Task description:
The data must be given again exactly as written, with all images omitted.

Information provided Start Marker

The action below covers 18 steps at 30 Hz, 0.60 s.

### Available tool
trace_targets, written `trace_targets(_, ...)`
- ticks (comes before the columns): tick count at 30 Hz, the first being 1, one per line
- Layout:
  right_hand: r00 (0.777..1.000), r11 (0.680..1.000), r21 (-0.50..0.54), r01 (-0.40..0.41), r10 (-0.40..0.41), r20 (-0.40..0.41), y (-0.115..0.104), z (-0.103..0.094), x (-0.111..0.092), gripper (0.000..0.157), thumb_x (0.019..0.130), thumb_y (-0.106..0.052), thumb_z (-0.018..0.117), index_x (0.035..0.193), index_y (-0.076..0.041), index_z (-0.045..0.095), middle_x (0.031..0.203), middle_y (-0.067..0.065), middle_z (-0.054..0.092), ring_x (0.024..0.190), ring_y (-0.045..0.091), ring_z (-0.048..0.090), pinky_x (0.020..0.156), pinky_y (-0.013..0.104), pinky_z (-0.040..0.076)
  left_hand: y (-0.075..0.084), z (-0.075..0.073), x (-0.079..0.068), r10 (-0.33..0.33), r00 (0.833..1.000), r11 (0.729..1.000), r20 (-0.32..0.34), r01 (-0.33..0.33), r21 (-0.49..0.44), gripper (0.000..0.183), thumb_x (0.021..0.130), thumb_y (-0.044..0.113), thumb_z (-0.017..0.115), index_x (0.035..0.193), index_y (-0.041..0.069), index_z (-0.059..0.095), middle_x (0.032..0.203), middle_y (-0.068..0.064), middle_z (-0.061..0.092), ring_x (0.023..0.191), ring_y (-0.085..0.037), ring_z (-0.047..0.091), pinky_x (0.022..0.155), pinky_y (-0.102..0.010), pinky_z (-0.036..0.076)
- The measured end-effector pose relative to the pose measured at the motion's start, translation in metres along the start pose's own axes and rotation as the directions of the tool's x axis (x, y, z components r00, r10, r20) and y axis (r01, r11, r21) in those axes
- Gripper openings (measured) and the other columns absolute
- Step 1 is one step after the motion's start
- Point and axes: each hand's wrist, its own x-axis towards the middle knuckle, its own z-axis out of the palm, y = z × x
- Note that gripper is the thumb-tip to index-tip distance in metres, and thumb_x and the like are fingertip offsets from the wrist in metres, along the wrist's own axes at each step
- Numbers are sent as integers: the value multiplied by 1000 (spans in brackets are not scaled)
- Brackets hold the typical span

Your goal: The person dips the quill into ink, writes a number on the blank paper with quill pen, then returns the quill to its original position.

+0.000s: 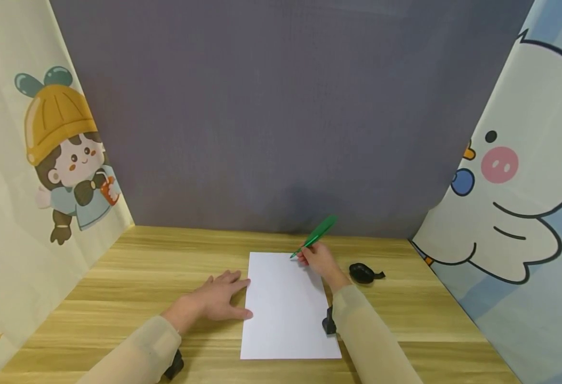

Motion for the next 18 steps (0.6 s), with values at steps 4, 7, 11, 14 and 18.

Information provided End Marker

Exercise response:
The action below covers 18 steps at 30 Hz, 0.60 s.

### Available tool
trace_targets, written `trace_targets(_, ...)`
- ticks (comes before the columns): tick count at 30 Hz, the first being 1, one per line
- Layout:
  right_hand: r00 (0.777..1.000), r11 (0.680..1.000), r21 (-0.50..0.54), r01 (-0.40..0.41), r10 (-0.40..0.41), r20 (-0.40..0.41), y (-0.115..0.104), z (-0.103..0.094), x (-0.111..0.092), gripper (0.000..0.157), thumb_x (0.019..0.130), thumb_y (-0.106..0.052), thumb_z (-0.018..0.117), index_x (0.035..0.193), index_y (-0.076..0.041), index_z (-0.045..0.095), middle_x (0.031..0.203), middle_y (-0.067..0.065), middle_z (-0.054..0.092), ring_x (0.024..0.190), ring_y (-0.045..0.091), ring_z (-0.048..0.090), pinky_x (0.020..0.156), pinky_y (-0.013..0.104), pinky_z (-0.040..0.076)
  left_hand: y (-0.075..0.084), z (-0.075..0.073), x (-0.079..0.068), r10 (-0.33..0.33), r00 (0.833..1.000), r11 (0.729..1.000), r20 (-0.32..0.34), r01 (-0.33..0.33), r21 (-0.49..0.44), gripper (0.000..0.183), thumb_x (0.021..0.130), thumb_y (-0.044..0.113), thumb_z (-0.017..0.115), index_x (0.035..0.193), index_y (-0.041..0.069), index_z (-0.059..0.095), middle_x (0.032..0.203), middle_y (-0.068..0.064), middle_z (-0.061..0.092), ring_x (0.023..0.191), ring_y (-0.085..0.037), ring_z (-0.047..0.091), pinky_x (0.022..0.155), pinky_y (-0.102..0.010), pinky_z (-0.036..0.076)
- The measured end-effector pose relative to the pose measured at the motion's start, translation in metres along the start pose's own axes and rotation as the directions of the tool's x axis (x, y, z components r00, r10, r20) and y axis (r01, r11, r21) in those axes
- Gripper openings (measured) and the other columns absolute
- Step 1 is one step after the motion's start
- Point and axes: each hand's wrist, its own x-axis towards the middle knuckle, its own z-axis out of the palm, y = z × x
- Note that gripper is the thumb-tip to index-tip distance in metres, and thumb_x and the like are fingertip offsets from the wrist in metres, along the wrist's own axes at each step
- Numbers are sent as integers: the value multiplied by 1000 (spans in brackets are not scaled)
- Brackets hold the typical span

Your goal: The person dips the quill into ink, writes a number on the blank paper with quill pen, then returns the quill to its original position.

+0.000s: 

Motion for the next 18 steps (0.6 s), with values at steps 4, 7, 11, 14 and 18.

This exercise requires no further work.